Plaats in het ‘gewone’ circuit

Waarom kozen jullie voor het ecologisch en sociaal verantwoorde GOTS label voor de kledinglijn van froy & dind?

Froya: “Het is een strenge internationale standaard voor biologische stoffen waarbij rekening wordt gehouden met de sociale werkomstandigheden van de werknemers. Dit label controleert de productie van de stof vanaf het ontstaan van de plant bij de boer tot en met de afwerking van het product.” Adinda: “Sommige labels mijden het gebruik van chemicaliën die de kleding in winkels beschermt tegen vuile handen. Maar dat zegt nog niets over hoe ze hun personeel behandelen en of zij een eerlijk loon krijgen voor hun werk.” Froya: “Wij zijn altijd blij als Rudi Vranckx een reportage maakt over wantoestanden zoals de instorting van de textielfabriek in Bangladesh.”

Adinda: “Er zijn bedrijven die meer geld investeren in reclame om te verkondigen hoe biologisch en ecologisch hun producten wel niet zijn in plaats van te investeren in hun personeel.”

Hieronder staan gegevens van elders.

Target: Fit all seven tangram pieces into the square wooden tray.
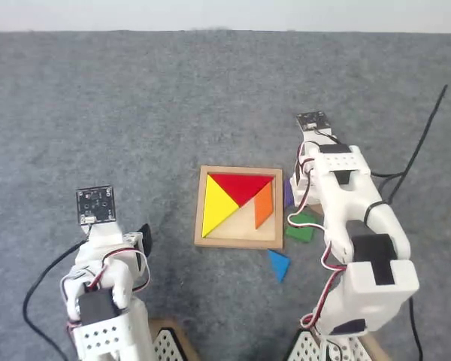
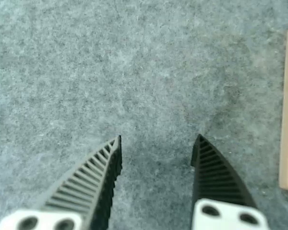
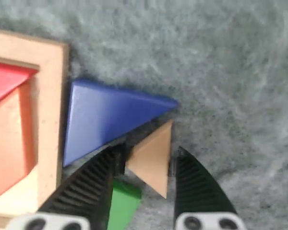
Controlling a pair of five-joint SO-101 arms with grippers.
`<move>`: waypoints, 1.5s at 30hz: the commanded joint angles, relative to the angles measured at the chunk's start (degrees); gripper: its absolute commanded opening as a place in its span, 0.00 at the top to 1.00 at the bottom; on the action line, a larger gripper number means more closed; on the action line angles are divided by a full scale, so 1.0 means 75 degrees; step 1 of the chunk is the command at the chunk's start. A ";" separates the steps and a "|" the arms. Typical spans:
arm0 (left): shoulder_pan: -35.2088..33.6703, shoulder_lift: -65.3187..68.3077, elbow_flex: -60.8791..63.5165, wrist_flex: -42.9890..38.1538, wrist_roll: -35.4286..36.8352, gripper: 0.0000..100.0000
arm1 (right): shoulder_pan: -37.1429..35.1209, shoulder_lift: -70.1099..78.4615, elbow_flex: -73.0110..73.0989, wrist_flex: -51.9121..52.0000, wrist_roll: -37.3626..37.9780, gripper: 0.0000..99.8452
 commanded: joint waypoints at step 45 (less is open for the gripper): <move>-0.0035 -0.0141 -0.0076 0.0035 -0.0035 0.77 | -0.3593 -0.0674 -0.1114 0.0311 -0.4196 0.75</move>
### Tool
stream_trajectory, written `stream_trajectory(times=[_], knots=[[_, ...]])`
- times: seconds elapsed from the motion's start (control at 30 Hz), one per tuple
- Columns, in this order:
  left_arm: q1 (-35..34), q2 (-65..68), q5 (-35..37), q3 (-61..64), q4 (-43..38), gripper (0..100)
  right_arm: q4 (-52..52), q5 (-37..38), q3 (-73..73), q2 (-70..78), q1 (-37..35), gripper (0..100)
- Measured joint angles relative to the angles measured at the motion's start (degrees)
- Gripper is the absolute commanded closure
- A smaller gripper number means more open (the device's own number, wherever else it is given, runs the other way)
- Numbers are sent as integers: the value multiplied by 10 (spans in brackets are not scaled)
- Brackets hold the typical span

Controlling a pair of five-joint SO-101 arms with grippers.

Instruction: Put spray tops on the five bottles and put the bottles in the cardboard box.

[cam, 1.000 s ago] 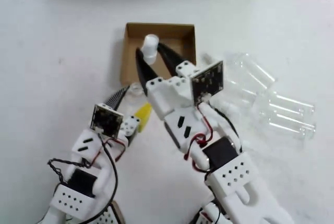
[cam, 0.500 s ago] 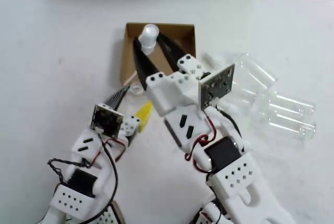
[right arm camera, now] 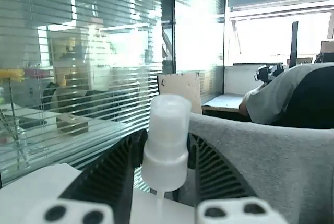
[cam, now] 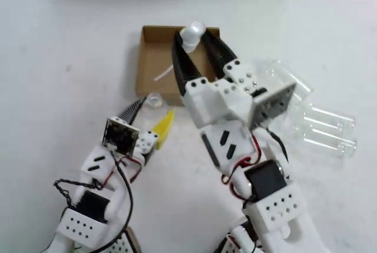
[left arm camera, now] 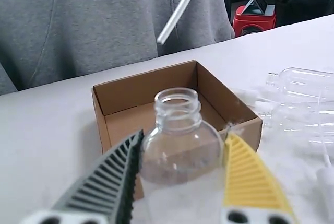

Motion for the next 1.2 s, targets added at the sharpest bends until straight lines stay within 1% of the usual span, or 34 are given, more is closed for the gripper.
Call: stream_trajectory(times=[0.2,0.3,0.47,0.73,0.9,1.1,1.2], knots=[[0,0,0,0,0,932,67,0,0,-33,-9,982],[1,0,0,0,0,932,84,0,4,-35,-18,982],[1,0,0,0,0,932,84,0,26,-36,-36,982],[1,0,0,0,0,932,84,0,42,-36,-40,982],[2,0,0,0,0,932,48,0,82,-36,-69,982],[2,0,0,0,0,932,39,0,98,-33,-78,982],[2,0,0,0,0,932,39,0,99,-4,-79,982]])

“Het was niet gemakkelijk om een plek te vinden op de markt waarbij we niet in de geitenwollensokkenwinkels wilden belanden. Ik ben blij dat het ons gelukt is en dat ecologische kledij een plaats verwerft in het gewone circuit.” Froya: “Onze kleren zijn duurder dan wat je in grote winkelketens vindt, maar ze blijven betaalbaar.”

Mensen vinden het normaal dat een T-shirt de prijs heeft van twee broden, maar als je weet hoeveel werk die productie vraagt en wil je dat op een eerlijke manier doen, is dat onmogelijk.” Adinda: “Je kan ook één muts voor je kind kopen en daar wat meer voor betalen dan vier verschillende kleuren willen, bijpassend bij vier verschillende jassen. Maar mensen overconsumeren en worden daarvoor gewaardeerd. Ik heb een kleine kleerkast maar was wel elke week.”

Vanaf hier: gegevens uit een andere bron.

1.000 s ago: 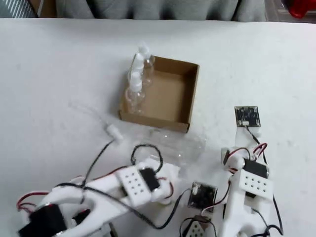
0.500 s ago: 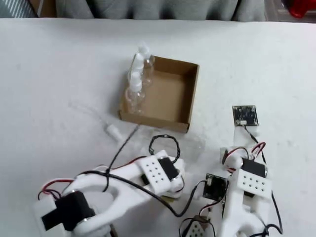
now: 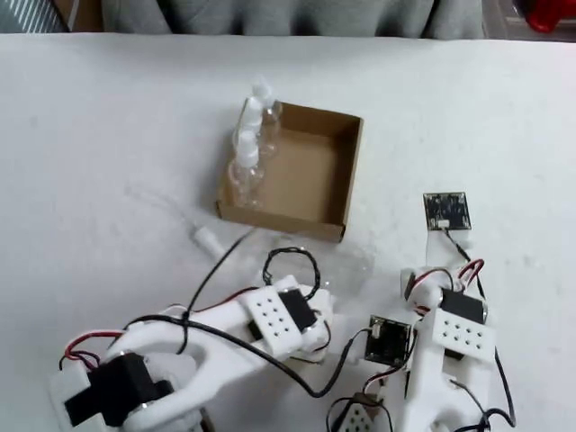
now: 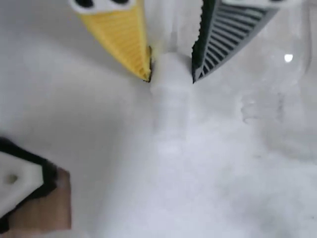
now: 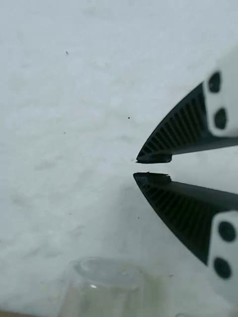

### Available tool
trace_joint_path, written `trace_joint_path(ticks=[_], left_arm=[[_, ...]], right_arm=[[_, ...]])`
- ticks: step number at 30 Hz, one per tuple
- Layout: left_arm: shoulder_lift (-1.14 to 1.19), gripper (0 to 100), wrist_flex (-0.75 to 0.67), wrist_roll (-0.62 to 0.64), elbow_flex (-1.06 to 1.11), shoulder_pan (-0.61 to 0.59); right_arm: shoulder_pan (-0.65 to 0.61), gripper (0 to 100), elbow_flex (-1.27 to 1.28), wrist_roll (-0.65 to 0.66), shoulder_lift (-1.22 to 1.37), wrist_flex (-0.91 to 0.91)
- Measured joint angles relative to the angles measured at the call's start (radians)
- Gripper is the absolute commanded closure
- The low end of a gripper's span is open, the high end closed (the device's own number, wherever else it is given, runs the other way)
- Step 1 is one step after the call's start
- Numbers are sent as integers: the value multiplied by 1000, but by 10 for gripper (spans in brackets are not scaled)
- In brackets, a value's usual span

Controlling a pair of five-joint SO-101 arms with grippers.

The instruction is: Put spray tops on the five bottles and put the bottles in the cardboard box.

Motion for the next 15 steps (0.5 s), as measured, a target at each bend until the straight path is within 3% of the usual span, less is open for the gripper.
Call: trace_joint_path(ticks=[15], left_arm=[[-15, 980, 57, 8, 11, 0]], right_arm=[[0, 984, 0, 0, 0, 0]])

De productie van froy & dind gebeurt in het buitenland. Maar ook de verkoop loopt daar vlot, tot zelfs in Australië en Japan. Wat is het geheim van jullie succes?

Adinda: “We proberen zoveel mogelijk dichtbij te produceren. Zo worden de papierwaren in België gemaakt. Maar sommige dingen vinden we hier niet, zoals de blikken dozen. Die laten we in China bedrukken. Met het oog op de werkomstandigheden weliswaar.” Froya: “Ik denk dat we een uiteenlopend publiek bereiken door de veelheid die we aanbieden. Ook voor mannen hebben we nu hemden en fleurige retro marcellekes ontworpen.” Adinda: “Bovendien moeten onze kleren zo goed mogelijk zitten en niet enkel passen voor slanke modellen.”

Verschenen op 18 juni 2014 in Gazet Van Antwerpen.